#### [Your objective]
For every line of the material below, check for the string "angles" and return the line if it is there.

-------------------------

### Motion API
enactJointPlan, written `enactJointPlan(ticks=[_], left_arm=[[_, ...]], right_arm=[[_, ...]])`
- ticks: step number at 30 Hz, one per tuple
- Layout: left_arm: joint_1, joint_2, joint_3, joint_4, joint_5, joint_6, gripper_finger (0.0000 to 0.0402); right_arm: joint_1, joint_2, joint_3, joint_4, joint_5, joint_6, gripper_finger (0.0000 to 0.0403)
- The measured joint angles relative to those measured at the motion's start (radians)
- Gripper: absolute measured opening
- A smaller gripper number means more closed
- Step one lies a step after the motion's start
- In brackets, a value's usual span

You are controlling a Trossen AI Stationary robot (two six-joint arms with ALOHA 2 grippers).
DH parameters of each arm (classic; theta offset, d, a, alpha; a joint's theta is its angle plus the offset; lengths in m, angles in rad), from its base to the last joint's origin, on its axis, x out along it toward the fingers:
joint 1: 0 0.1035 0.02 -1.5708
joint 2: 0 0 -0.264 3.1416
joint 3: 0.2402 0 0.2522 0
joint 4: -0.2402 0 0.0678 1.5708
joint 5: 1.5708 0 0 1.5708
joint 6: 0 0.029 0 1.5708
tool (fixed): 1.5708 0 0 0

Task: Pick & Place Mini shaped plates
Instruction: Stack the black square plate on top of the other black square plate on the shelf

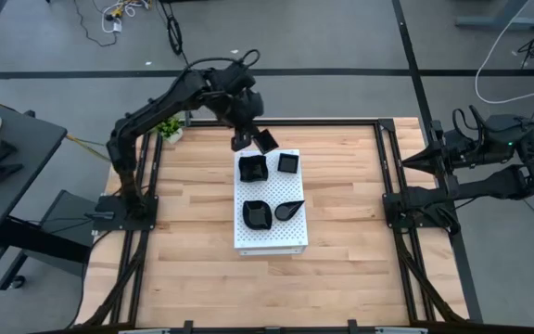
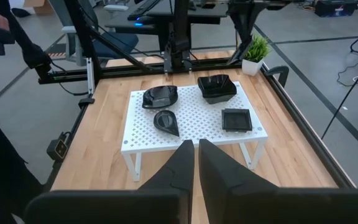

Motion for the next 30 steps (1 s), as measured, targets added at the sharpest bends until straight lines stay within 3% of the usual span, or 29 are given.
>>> enactJointPlan(ticks=[10, 16, 21, 30], left_arm=[[-0.002, 0.111, 0.138, 0.054, 0.09, -0.063, 0.0], [-0.007, 0.134, 0.138, 0.132, 0.139, -0.423, 0.0], [-0.013, 0.14, 0.125, 0.128, 0.086, -0.731, 0.0], [-0.063, 0.163, 0.126, 0.167, 0.057, -0.972, 0.0]], right_arm=[[0.0, 0.0, 0.0, 0.0, 0.0, 0.0, 0.0029], [0.0, 0.0, 0.0, 0.0, 0.0, 0.0, 0.0029], [0.0, 0.0, 0.0, 0.0, 0.0, 0.0, 0.0029], [0.0, 0.0, 0.0, 0.0, 0.0, 0.0, 0.0029]])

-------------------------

#### [Solution]
- The measured joint angles relative to those measured at the motion's start (radians)
DH parameters of each arm (classic; theta offset, d, a, alpha; a joint's theta is its angle plus the offset; lengths in m, angles in rad), from its base to the last joint's origin, on its axis, x out along it toward the fingers:

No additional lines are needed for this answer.